Infiltrates with etiology suspected of mimicking ARDS, ie; Pulmonary Edema due to Congestive Heart Failure (CHF). (A Pulmonary Arterial Wedge Pressure (PAWP) of < 18 for >12 hours would rule out suspected CHF).
Pregnancy documented or suspected in women of child bearing potential, unless ruled out by a negative pregnancy test during screening or breast feeding.
Immunocompromised patients:
4.1. Organ or bone marrow transplant recipients and/or recent (within 2 months) chronic use of immunosuppressive drugs (tacrolimus, mycofenolate mofetil, cyclosporine, rapamycine, hydrochloroquine, azathiopurine, methotrexate), e.g., biologicals, JAK1/2 inhibitors, interferons, interleukins, (prednisone or related corticosteroids are allowed).
4.2. Patients with documented or suspected HIV/AIDS, hepatitis B/C or active lung disease with tuberculosis. 4.3. Patients with active cancer diagnosis or use of chemotherapy in the past 3 months.
Hypersensitivity to either of the components of MRG-001.
The patient is known or suspected to be brain dead or is moribund (not expected to live >48 hours) or is unlikely to survive long enough to receive 3 injections (4 days) in the opinion of the investigator.
The primary care physician is not committed to full support of the patient. (A DNR representing "no chest compression" only, would not necessarily be an exclusion.

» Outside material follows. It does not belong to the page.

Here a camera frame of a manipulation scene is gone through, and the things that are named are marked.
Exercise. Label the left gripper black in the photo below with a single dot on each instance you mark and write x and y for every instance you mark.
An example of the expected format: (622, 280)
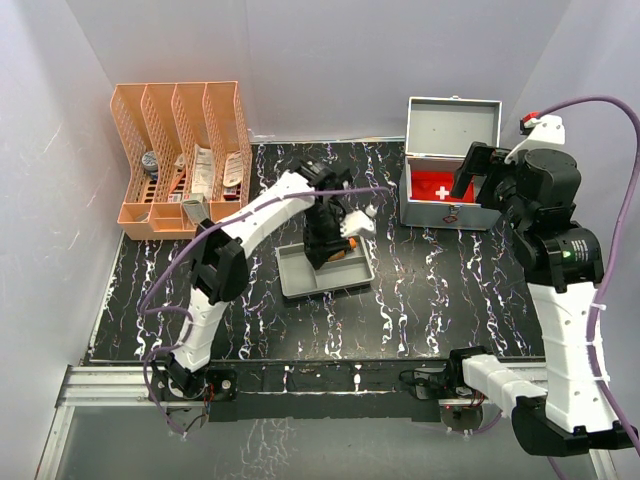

A DNR in which life support is withheld/withdrawn or is otherwise limited, would be an exclusion).
Participation in another investigational protocol or use of another investigational drug within 30 days of enrollment.
Enrollment time window has been exceeded (must be enrolled within 7 days of hospital admission and within 48 hours of development of ARDS).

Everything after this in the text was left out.